University of Malta researchers have contributed to a “landmark” international study that uncovered new genetic causes of ALS, “significantly advancing” the understanding of the neurodegenerative disease.
The findings reveal that a genetic cause can now be identified in approximately one in four people living with ALS – an increase from previous estimates of one in five.
Researchers also identified several previously unknown genetic alterations associated with ALS.
Amyotrophic lateral sclerosis is a progressive neurodegenerative condition that affects motor neurons in the brain and spinal cord, the nerve cells controlling movement, leading to muscle weakness, paralysis and, ultimately, death, typically within a few years of diagnosis.
The discovery of new rare variant contributions to ALS expands the number of genes linked to the disease and provides new insights into its underlying biological mechanisms, the university said.
Malta has one of the highest incidence rates of ALS in Europe, with around 17 patients living with the severe and incurable disease and roughly one per month getting diagnosed with the disorder that impairs the ability to walk, speak, swallow and eventually breathe.

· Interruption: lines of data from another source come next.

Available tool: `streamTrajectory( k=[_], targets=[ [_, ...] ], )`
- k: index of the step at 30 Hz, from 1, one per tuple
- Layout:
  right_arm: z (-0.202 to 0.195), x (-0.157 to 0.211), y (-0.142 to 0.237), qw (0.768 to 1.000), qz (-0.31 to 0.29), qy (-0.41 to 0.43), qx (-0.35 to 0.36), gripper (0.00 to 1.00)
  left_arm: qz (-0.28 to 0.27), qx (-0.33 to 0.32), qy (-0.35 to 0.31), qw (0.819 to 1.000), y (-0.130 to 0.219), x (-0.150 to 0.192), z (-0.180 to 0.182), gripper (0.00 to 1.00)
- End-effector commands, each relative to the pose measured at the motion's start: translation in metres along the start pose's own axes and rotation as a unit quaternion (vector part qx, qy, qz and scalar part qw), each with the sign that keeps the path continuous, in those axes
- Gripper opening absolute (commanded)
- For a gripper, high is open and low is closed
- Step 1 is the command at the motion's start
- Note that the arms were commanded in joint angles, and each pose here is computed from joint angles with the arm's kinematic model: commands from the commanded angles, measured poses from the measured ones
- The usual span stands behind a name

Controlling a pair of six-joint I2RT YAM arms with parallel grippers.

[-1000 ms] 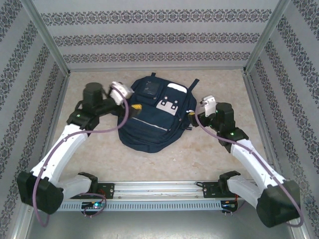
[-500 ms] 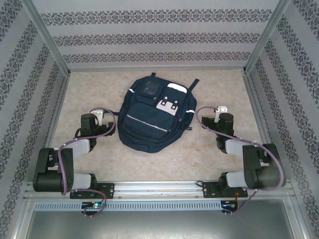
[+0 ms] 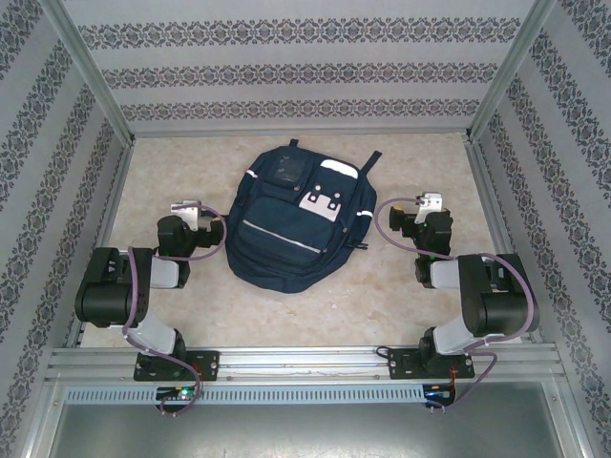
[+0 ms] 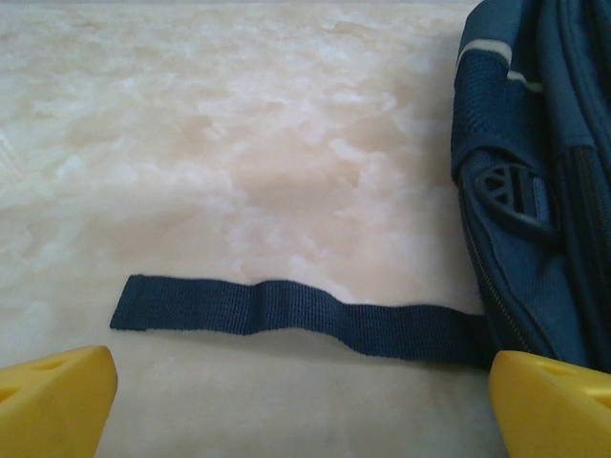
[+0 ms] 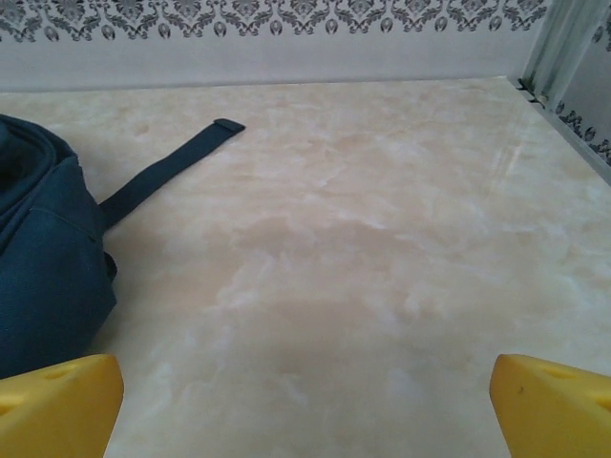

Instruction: Pack books, pencil case, and school supplies into a backpack

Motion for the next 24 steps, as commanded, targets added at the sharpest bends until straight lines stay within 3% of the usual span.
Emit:
streamTrajectory(
  k=[1,24],
  targets=[
    [0.0087,-0.0085,-0.0028,0.999,-0.013,0.013,-0.026,0.98,-0.042,-0.001,0.0,0.999,-0.0005,-0.0155,0.0021,0.99],
    [0.0073,-0.0088,-0.0043,1.0,-0.011,0.007,-0.021,0.98,-0.042,-0.005,-0.006,0.999,0.0001,-0.0156,0.0,0.99]
  ],
)
Point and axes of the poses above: each hand's point on the last joint's axis, 136 mm out from that joint toward the fingers, its own y axis back along the fingers, its own z axis along the line the jaws close on, x = y × z, the point moved 7 cm from there along y, back along the fingers, and after that the axes turned 3 degrees about -y, right-handed, at the moved point
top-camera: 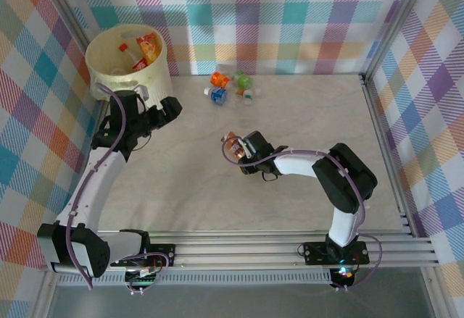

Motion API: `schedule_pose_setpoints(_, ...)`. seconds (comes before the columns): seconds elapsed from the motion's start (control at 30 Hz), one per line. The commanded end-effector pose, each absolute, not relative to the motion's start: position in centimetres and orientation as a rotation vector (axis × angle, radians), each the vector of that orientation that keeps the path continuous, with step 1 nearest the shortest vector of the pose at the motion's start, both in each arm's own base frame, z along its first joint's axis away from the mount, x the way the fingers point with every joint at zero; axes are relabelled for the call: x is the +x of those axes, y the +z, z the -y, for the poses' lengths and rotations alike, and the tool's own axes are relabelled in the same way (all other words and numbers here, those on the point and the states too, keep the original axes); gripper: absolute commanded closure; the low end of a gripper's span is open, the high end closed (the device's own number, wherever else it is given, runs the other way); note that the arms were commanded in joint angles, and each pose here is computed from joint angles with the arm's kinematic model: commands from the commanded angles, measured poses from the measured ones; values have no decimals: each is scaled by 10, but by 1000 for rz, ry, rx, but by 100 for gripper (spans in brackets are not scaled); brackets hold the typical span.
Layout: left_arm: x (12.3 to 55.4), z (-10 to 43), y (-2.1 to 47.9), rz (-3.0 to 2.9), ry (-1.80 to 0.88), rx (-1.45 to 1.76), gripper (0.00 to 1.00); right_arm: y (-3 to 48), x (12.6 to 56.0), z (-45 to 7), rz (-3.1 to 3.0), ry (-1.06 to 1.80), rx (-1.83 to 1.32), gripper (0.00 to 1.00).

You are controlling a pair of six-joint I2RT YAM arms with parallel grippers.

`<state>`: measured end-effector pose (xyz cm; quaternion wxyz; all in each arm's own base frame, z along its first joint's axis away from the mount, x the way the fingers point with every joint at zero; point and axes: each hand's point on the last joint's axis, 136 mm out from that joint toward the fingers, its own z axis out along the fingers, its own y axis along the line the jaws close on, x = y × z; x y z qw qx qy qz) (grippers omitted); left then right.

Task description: Put the plastic bottles in the bin

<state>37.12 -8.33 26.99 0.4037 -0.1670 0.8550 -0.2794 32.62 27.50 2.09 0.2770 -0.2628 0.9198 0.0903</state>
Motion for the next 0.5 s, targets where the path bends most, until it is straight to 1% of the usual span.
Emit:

While more than one in 10 people with ALS have a family history of the disease in Malta, the majority of cases occur sporadically, with both genetic and environmental factors contributing to disease development.
The study highlights that ALS is often not caused by just one faulty gene. Instead, it can result from a combination of several small genetic changes that together increase a person’s risk of developing the disease.
“It marks an important step forward in uncovering the genetic complexity of ALS,” explained Ruben J. Cauchi, professor of neurogenetics and head of the Motor Neuron Disease Laboratory at the University of Malta.
“Such insights are essential if we are to develop targeted therapies that can make a real difference to patients.”
Participation by the University of Malta researchers contributes to ongoing efforts to understand how genetic variation influences ALS across different populations, he said.
Previous research involving Maltese ALS patients has already indicated distinct genetic patterns, underlining the importance of including diverse populations in global studies.
Hope of new therapies within two years, with patients benefitting from life-changing treatment, was announced last summer as lead investigators of a research collaboration between Malta and China anticipated “meaningful results” within 24 months.
That research aimed to improve the quality of life of the ever-growing number of ALS cases, estimated to increase by a projected 30 per cent in Malta by 2045.
This study, which analysed genetic data from thousands of individuals with ALS, including samples from Malta’s national ALS DNA bank, has been published in the scientific journal Nature Genetics.
It was conducted as part of the global Project MinE initiative and led by University Medical Centre Utrecht in collaboration with several international partners.
“Our continued participation in international efforts such as Project MinE ensures that Malta contributes meaningfully to this global endeavour,” Cauchi noted.
“Crucially, our involvement ensures that these discoveries are also relevant to Maltese ALS patients.”
The University of Malta’s participation in Project MinE is supported by the Xjenza Malta Research Excellence Programme, Rotary Club La Valette and the Anthony Rizzo Memorial ALS Research Fund, with the latter two facilitated by the University of Malta’s Research Trust (RIDT).